The Beck Center’s “High School Musical” Production Finds Young Actors “Breaking Free” March 18-27


LAKEWOOD, Ohio — Veteran musical theater actor and director Patrick Ciamacco was too old to get caught up in the “High School Musical” mania that swept away Disney Channel viewers more than a decade and a half ago.

While Ciamacco has appeared on Beck Center shows for years, he’s recently helmed a few teen and youth shows. So maybe it was only a matter of time before “High School Musical” made an appearance in his life.

That’s exactly the case now, as he directs Disney’s Beck Center for the Arts Youth Theater production of “High School Musical,” which runs March 18-27 at the Senney Theater, 17801 Detroit Ave.

Curtain hours are 7:30 p.m. on Fridays and Saturdays and 3 p.m. on Sundays. Ticket prices range from $10 to $12 and can be purchased here.

“I was expecting something a little cheesy, but it’s really fun and lighthearted,” Ciamacco said. “It has good depth in terms of the themes of being who you want to be, trying not to conform to what everyone else thinks you should be and just chasing your own dreams. It was really a interesting thing that I did not expect.

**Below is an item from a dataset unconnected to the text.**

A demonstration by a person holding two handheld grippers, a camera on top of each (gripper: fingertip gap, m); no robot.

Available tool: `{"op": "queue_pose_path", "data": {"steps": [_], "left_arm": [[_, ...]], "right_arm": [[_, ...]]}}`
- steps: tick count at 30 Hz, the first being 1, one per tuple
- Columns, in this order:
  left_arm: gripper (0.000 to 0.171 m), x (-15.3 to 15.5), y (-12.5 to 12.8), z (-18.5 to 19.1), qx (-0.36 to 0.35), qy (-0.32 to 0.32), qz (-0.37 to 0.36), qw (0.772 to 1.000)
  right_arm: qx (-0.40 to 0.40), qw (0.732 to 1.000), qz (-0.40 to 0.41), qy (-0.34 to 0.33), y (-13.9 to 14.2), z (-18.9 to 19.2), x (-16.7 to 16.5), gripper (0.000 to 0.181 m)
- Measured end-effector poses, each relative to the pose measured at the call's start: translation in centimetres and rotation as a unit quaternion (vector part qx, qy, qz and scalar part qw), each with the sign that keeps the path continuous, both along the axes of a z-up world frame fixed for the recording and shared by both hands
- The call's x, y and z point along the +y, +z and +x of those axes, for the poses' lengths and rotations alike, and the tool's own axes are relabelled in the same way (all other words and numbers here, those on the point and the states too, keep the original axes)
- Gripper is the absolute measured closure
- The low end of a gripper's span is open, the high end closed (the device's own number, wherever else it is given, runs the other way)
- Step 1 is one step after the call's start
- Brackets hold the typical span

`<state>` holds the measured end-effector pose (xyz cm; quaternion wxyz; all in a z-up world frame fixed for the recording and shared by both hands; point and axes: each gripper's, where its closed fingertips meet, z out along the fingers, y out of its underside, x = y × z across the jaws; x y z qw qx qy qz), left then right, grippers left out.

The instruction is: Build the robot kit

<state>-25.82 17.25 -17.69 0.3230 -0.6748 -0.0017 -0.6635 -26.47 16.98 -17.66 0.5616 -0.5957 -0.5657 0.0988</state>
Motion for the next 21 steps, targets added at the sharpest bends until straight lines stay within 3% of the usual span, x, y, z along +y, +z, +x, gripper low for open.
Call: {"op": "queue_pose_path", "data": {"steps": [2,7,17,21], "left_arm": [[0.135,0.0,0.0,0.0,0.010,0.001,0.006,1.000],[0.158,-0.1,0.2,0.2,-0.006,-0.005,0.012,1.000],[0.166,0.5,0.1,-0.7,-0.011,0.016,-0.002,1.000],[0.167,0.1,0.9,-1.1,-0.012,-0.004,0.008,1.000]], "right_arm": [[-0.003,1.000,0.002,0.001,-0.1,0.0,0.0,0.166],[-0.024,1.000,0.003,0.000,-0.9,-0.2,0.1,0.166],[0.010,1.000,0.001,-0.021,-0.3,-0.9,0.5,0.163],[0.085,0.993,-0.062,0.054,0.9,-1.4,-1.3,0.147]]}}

Among the many surprises Ciamacco experienced with “High School Musical” is the fact that the show is anything but easy for its 28 cast members, ages 12 to 17.

“What surprised me the most was his difficult music, which is marketed to young actors,” Ciamacco said. “There’s a lot more harmonies than we expected, there’s a lot more complex music in there and it’s a lot to learn for a cast.

“Also, there’s a lot of dancing, so it’s really a challenge for them. They’re gaining stamina now that we’re running the show.

The fun part about making “High School Musical,” which debuted in 2007, is the fact that the East High School Wildcat franchise includes so many sequel movies, spinoffs, and stage adaptations. Adding to the fun (and confusion) is Disney Channel’s current “High School Musical: The Musical: The Series.”

“While I only watched the first movie to familiarize myself with the show and the storyline, the kids saw all versions of ‘High School Musical,'” Ciamacco said. “So when we normally discuss the characters on our show, they’re like, ‘Well, in the third movie, that’s what happened to this character.

“I had to tell them it was interesting to know, but let’s try to focus on this show because none of that has happened yet.”

The director said he was able to get the kids on board with the idea of ​​creating their own unique take on “High School Musical,” which features timeless musical theater themes.

“During this pandemic maybe some people are wondering what they really want to do, what are our next steps, am I really happy with what I’m doing?” Ciamacco said. “That’s kind of what a lot of these characters also decide throughout the show.

“What if I want to be something else? I think these kids are now making the same decisions in their real lives. This show has a nice little message that says it’s OK to make changes.

So not only are the kids “Breaking Free” with “High School Musical,” but it turns out the property is exactly what the director was looking for.

“It’s something we need right now, something a little more fun coming out of the pandemic,” Ciamacco said.